In /proc/schedstat, lb_imbalance reports the sum of imbalances
discovered in sched domains with each call to sched_balance_rq(), which is
not very useful because lb_imbalance does not mention whether the imbalance
is due to load, utilization, nr_tasks or misfit_tasks. Remove this field
from /proc/schedstat.
Currently there is no field in /proc/schedstat to report different types
of imbalances. Introduce new fields in /proc/schedstat to report the
total imbalances in load, utilization, nr_tasks or misfit_tasks.
Added fields to /proc/schedstat:
- lb_imbalance_load: Total imbalance due to load.
- lb_imbalance_util: Total imbalance due to utilization.
- lb_imbalance_task: Total imbalance due to number of tasks.
- lb_imbalance_misfit: Total imbalance due to misfit tasks.
Reviewed-by: Shrikanth Hegde <sshegde@linux.ibm.com>
Signed-off-by: Swapnil Sapkal <swapnil.sapkal@amd.com>
---
include/linux/sched/topology.h | 5 ++++-
kernel/sched/fair.c | 21 ++++++++++++++++++++-
kernel/sched/stats.c | 7 +++++--
3 files changed, 29 insertions(+), 4 deletions(-)
diff --git a/include/linux/sched/topology.h b/include/linux/sched/topology.h
index 4237daa5ac7a..76a662e1ec24 100644
--- a/include/linux/sched/topology.h
+++ b/include/linux/sched/topology.h
@@ -114,7 +114,10 @@ struct sched_domain {
unsigned int lb_count[CPU_MAX_IDLE_TYPES];
unsigned int lb_failed[CPU_MAX_IDLE_TYPES];
unsigned int lb_balanced[CPU_MAX_IDLE_TYPES];
- unsigned int lb_imbalance[CPU_MAX_IDLE_TYPES];
+ unsigned int lb_imbalance_load[CPU_MAX_IDLE_TYPES];
+ unsigned int lb_imbalance_util[CPU_MAX_IDLE_TYPES];
+ unsigned int lb_imbalance_task[CPU_MAX_IDLE_TYPES];
+ unsigned int lb_imbalance_misfit[CPU_MAX_IDLE_TYPES];
unsigned int lb_gained[CPU_MAX_IDLE_TYPES];
unsigned int lb_hot_gained[CPU_MAX_IDLE_TYPES];
unsigned int lb_nobusyg[CPU_MAX_IDLE_TYPES];
diff --git a/kernel/sched/fair.c b/kernel/sched/fair.c
index ec403e81ffef..91f33cb9fb23 100644
--- a/kernel/sched/fair.c
+++ b/kernel/sched/fair.c
@@ -11659,6 +11659,25 @@ static int should_we_balance(struct lb_env *env)

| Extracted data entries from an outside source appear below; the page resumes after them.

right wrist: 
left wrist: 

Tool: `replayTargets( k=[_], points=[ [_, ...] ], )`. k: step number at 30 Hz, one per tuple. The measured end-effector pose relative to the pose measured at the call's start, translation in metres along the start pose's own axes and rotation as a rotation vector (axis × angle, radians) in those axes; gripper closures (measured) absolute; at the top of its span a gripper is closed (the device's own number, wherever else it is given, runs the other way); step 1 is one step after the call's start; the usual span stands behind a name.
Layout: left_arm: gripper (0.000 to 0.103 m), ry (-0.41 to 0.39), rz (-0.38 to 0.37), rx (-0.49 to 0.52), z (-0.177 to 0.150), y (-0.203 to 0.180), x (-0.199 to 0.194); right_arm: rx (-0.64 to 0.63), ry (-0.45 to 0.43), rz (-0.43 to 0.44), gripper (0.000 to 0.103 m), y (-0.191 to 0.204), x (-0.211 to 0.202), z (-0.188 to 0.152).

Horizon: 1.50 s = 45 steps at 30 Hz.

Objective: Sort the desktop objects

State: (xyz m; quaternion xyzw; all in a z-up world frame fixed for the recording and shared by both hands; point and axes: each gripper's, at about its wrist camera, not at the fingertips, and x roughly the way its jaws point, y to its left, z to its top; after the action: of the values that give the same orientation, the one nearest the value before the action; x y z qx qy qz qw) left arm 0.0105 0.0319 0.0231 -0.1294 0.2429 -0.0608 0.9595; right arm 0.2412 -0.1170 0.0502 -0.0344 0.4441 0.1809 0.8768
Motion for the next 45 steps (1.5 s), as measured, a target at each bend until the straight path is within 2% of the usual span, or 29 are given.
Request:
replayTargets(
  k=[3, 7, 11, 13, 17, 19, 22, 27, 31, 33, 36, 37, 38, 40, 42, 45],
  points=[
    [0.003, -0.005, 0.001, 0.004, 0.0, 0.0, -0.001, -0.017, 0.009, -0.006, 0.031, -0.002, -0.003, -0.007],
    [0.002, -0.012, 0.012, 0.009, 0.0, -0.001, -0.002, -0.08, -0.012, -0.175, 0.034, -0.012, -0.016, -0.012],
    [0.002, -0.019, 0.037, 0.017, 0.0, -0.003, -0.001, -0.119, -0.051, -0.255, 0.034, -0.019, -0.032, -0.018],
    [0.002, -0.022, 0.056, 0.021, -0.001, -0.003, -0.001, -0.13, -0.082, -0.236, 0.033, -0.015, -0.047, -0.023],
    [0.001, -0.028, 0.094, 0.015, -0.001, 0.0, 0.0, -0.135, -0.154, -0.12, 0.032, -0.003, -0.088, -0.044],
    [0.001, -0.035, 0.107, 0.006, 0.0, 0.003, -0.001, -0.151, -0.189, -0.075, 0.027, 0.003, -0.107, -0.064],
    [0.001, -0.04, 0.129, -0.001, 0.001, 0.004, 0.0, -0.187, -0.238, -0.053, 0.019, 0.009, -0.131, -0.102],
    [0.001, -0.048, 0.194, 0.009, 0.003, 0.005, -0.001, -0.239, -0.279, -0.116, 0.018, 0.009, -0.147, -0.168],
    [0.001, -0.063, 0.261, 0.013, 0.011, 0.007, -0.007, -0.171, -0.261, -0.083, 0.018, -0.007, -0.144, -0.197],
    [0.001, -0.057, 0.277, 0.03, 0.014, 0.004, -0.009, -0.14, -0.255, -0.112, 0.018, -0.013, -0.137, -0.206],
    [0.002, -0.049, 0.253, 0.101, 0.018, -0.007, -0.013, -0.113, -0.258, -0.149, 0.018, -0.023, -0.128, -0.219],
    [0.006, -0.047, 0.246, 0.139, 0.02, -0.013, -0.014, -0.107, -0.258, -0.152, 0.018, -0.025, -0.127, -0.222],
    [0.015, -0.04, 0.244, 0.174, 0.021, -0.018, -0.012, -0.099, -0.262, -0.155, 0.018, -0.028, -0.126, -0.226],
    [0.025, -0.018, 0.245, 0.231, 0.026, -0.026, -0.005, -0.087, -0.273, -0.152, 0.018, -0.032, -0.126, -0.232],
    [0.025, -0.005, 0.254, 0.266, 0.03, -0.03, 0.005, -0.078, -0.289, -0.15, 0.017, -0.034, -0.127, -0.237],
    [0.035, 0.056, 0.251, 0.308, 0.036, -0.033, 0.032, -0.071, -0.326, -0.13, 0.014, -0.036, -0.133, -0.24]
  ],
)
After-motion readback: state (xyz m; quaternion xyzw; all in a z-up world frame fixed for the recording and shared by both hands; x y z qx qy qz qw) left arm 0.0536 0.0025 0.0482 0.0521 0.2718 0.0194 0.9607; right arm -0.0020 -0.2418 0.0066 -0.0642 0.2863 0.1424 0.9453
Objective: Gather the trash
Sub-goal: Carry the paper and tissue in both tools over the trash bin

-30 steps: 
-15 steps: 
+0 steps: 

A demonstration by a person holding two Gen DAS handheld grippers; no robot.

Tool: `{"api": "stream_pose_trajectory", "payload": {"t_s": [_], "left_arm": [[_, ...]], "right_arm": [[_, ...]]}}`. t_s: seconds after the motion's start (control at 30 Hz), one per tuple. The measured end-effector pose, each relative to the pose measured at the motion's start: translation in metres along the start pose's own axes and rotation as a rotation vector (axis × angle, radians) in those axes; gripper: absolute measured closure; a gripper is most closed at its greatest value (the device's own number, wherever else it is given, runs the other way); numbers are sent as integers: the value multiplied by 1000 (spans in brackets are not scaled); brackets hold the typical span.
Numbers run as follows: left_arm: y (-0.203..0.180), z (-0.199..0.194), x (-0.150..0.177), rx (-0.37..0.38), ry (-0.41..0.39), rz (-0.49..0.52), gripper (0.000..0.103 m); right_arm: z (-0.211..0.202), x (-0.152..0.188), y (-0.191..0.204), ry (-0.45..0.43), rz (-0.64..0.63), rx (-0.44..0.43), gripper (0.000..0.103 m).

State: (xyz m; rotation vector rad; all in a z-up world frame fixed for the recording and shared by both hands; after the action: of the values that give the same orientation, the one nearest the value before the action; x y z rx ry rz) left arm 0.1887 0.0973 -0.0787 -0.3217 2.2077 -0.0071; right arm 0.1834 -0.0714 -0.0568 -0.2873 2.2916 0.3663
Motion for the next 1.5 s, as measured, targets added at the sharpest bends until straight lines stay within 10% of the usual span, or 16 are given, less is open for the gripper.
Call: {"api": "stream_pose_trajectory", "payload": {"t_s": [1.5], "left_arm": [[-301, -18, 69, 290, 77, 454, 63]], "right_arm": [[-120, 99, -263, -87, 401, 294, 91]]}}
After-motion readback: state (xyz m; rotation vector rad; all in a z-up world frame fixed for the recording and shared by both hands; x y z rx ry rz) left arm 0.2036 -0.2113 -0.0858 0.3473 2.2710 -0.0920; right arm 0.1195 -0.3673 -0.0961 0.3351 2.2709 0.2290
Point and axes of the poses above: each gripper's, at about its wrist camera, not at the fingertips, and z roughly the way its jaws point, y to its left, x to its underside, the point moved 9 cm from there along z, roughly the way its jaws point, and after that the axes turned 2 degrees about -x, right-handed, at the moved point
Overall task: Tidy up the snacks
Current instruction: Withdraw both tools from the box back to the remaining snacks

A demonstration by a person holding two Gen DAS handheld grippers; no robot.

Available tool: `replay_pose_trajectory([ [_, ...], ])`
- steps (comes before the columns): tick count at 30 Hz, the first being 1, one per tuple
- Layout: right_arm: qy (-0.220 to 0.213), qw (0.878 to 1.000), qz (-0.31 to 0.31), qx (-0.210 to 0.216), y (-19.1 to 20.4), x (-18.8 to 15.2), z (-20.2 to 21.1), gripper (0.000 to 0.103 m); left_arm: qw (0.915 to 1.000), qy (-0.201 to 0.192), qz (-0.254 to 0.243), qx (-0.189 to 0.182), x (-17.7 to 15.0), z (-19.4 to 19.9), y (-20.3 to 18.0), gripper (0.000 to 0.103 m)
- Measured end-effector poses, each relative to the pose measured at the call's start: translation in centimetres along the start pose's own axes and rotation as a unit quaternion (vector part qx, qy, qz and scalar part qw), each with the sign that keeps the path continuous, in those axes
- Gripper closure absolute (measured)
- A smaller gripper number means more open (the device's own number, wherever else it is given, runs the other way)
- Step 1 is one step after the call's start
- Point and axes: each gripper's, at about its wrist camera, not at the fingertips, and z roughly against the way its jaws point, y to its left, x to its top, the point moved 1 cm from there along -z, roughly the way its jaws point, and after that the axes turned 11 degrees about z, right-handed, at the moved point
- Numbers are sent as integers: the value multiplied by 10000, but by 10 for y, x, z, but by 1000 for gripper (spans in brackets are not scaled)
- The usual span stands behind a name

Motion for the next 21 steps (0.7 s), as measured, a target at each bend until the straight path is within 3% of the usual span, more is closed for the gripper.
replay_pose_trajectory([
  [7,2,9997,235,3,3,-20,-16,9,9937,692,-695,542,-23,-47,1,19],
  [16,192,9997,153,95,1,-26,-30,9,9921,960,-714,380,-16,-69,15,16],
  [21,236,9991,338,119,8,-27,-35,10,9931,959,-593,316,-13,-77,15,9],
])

return group_balance_cpu(sg) == env->dst_cpu;
}
+static void update_lb_imbalance_stat(struct lb_env *env, struct sched_domain *sd,
+ enum cpu_idle_type idle)
+{
+ switch (env->migration_type) {
+ case migrate_load:
+ schedstat_add(sd->lb_imbalance_load[idle], env->imbalance);
+ break;
+ case migrate_util:
+ schedstat_add(sd->lb_imbalance_util[idle], env->imbalance);
+ break;
+ case migrate_task:
+ schedstat_add(sd->lb_imbalance_task[idle], env->imbalance);
+ break;
+ case migrate_misfit:
+ schedstat_add(sd->lb_imbalance_misfit[idle], env->imbalance);
+ break;
+ }
+}
+
/*
* Check this_cpu to ensure it is balanced within domain. Attempt to move
* tasks if there is an imbalance.
@@ -11709,7 +11728,7 @@ static int sched_balance_rq(int this_cpu, struct rq *this_rq,
WARN_ON_ONCE(busiest == env.dst_rq);
- schedstat_add(sd->lb_imbalance[idle], env.imbalance);
+ update_lb_imbalance_stat(&env, sd, idle);
env.src_cpu = busiest->cpu;
env.src_rq = busiest;
diff --git a/kernel/sched/stats.c b/kernel/sched/stats.c
index eb0cdcd4d921..802bd9398a2e 100644
--- a/kernel/sched/stats.c
+++ b/kernel/sched/stats.c
@@ -141,11 +141,14 @@ static int show_schedstat(struct seq_file *seq, void *v)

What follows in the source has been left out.